This highlights the necessity of putting yourself in a good financial situation, otherwise be put in prison or just be black I suppose. This situation is unfathomable .
You can have cute little Norwegian jails with light sentences when the population is Norwegians. But America is not Norway. We have a large underclass of people capable of destroying whole communities. Have you seen those pictures of Detroit in ruins? Crime in the 1970s got out of control. Stuff like this played a role in turning it around.
Everyone agrees that violent crime is in decline. But the cause is a hotly disputed issue. I personally don't find compelling the idea that tough on crime laws are the cause.
Well, quite a lot of politicians and pundits seem to think otherwise. It is getting a bit tiresome. Also, I was responding to someone who wanted a citation of the stats.
Freakanomics has a long section on it that contradicts Gladwell and I am inclined to believe the Freakanomics since they back it up with stats.
This isn't scientific but It just seems like the 70's had a very chaotic vibe with a lot of external stuff hitting the US. The economy wasn't strong and we were going into a massive transition (factory -> office). Nixon (scandal & economy) and Carter (personified weak) didn't help a whole lot. A lot of in decline thinking causes a lot of unrest and crime.
I would rank most tough crime laws as a cause not a cure.
I wish the up arrow was bigger and the down arrow was moved after the [link]. It would save a lot of hassle and provide a guidance that up is nicer than down.
For example, Steven Pinker looks into this a little in "The Better Angels of Our Nature", long story short there's nothing conclusive, and a sufficiently motivated person can find reasons to doubt it (e.g., the big drop in crime happened some ten years after the ramp up of incarceration rates, Canada experienced a similar decline in crime over that period without the corresponding increase in prison population), however, Pinker himself thinks that when all is said and done it seems likely that incarceration was one of the reasons. One other contributing factor was a large increase in the size of police forces during Clinton's presidency. On top of that, he argues the culture just for some reason shifted to being less violent.
(I want to also mention that he debunks quite convincingly the theory that the decrease in crime had anything to do with legalizing abortion.)
I see the noun "underclass" here more as a factual description. Blacks and latinos are (especially in NYC!) treated like 3rd-class citizens, and they're far more likely to end up in jail for stuff a white person would just get a slap on the wrist.
I won't specifically defend life sentences for non-violent crimes, but I would defend very harsh sentences for repeat offenses. The profiled people demonstrate terribly poor self restraint and judgment. I strongly suspect they were ongoing severe burdens on their communities in many unmentioned ways.

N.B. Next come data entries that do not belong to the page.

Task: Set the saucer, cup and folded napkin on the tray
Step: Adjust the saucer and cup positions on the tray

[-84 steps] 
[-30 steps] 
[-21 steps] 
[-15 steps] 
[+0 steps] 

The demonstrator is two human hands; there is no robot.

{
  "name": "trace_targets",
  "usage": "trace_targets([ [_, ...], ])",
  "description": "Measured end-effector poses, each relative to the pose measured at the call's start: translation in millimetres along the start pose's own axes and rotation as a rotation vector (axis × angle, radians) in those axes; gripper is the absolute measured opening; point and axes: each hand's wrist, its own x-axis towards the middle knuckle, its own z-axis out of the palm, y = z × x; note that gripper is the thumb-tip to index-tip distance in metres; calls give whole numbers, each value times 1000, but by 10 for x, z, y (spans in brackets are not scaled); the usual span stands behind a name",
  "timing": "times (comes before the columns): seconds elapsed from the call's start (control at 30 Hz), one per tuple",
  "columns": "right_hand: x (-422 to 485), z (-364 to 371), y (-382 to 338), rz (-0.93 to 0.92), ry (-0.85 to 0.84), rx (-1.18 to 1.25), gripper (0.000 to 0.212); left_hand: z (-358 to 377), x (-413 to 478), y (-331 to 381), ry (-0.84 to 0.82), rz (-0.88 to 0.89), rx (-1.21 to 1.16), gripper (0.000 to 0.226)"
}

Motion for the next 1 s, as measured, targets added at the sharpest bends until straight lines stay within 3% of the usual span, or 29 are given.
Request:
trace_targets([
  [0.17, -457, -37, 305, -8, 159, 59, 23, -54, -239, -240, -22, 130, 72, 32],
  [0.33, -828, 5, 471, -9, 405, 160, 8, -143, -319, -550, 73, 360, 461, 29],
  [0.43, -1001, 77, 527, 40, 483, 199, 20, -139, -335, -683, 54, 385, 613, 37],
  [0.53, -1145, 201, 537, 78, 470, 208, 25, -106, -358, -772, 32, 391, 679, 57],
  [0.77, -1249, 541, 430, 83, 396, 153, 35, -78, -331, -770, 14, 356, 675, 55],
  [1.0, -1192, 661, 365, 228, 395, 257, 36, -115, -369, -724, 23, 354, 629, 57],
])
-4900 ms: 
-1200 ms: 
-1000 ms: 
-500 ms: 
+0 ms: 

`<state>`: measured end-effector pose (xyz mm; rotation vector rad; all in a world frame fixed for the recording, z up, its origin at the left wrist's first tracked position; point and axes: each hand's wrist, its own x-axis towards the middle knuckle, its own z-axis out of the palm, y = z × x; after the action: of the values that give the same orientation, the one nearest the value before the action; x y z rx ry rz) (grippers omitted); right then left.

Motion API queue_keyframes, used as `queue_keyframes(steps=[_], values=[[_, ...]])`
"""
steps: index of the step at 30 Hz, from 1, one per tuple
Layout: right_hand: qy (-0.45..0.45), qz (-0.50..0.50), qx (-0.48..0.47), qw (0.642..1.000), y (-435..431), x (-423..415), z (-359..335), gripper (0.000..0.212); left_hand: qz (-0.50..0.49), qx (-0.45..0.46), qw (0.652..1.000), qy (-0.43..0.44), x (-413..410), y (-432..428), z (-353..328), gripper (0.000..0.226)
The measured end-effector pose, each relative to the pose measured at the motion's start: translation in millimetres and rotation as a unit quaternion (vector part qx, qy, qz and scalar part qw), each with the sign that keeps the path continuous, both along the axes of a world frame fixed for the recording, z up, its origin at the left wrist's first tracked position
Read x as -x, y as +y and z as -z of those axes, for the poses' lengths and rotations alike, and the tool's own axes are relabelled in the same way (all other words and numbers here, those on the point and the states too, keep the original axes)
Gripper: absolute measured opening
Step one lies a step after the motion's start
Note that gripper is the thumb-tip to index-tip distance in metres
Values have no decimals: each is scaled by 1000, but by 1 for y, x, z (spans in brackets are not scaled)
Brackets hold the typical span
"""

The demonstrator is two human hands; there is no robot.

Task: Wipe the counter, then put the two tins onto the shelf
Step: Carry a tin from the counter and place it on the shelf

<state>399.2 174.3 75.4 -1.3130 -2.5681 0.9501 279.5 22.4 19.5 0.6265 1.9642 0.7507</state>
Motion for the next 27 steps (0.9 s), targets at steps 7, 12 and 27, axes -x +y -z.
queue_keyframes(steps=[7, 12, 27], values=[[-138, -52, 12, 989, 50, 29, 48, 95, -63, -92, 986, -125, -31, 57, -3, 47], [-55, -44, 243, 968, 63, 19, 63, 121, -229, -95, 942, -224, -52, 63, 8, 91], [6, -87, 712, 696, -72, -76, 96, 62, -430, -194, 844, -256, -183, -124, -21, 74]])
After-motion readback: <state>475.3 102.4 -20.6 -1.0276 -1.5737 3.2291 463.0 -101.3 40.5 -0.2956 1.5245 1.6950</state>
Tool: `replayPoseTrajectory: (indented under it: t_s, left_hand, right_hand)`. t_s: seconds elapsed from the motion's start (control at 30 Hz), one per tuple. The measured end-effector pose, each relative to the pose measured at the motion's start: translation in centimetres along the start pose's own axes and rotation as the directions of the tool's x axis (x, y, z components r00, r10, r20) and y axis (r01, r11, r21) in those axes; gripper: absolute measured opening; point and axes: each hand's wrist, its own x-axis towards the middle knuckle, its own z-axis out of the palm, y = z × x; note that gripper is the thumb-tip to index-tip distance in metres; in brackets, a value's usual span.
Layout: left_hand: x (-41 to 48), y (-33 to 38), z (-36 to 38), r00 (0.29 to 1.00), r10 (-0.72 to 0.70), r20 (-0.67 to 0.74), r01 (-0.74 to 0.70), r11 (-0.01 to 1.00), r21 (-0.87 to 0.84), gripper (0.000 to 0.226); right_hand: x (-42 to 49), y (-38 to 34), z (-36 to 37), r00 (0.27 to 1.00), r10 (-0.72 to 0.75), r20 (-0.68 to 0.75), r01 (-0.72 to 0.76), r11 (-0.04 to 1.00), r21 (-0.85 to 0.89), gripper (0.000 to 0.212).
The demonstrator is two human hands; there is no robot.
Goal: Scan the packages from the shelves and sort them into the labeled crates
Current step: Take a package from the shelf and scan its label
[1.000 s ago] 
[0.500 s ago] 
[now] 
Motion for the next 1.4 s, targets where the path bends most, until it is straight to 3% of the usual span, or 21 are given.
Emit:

> I strongly suspect they were ongoing severe burdens on their communities in many unmentioned ways.
You're painting a picture that's not connected at all with the information we've been provided and you're using it to support your personal stance.
Yes, the ACLU article is presenting their story in the opposite way; but just because they're painting these people in a positive light doesn't mean that they're hiding a series of continual, unrepentant actions of which these particular crimes are the ones they were caught for. In fact, in one of the cases, the article argues that the judge didn't want to give the sentence that he gave, but his hands were tied by standards.
Do human rights actually mean something in the US?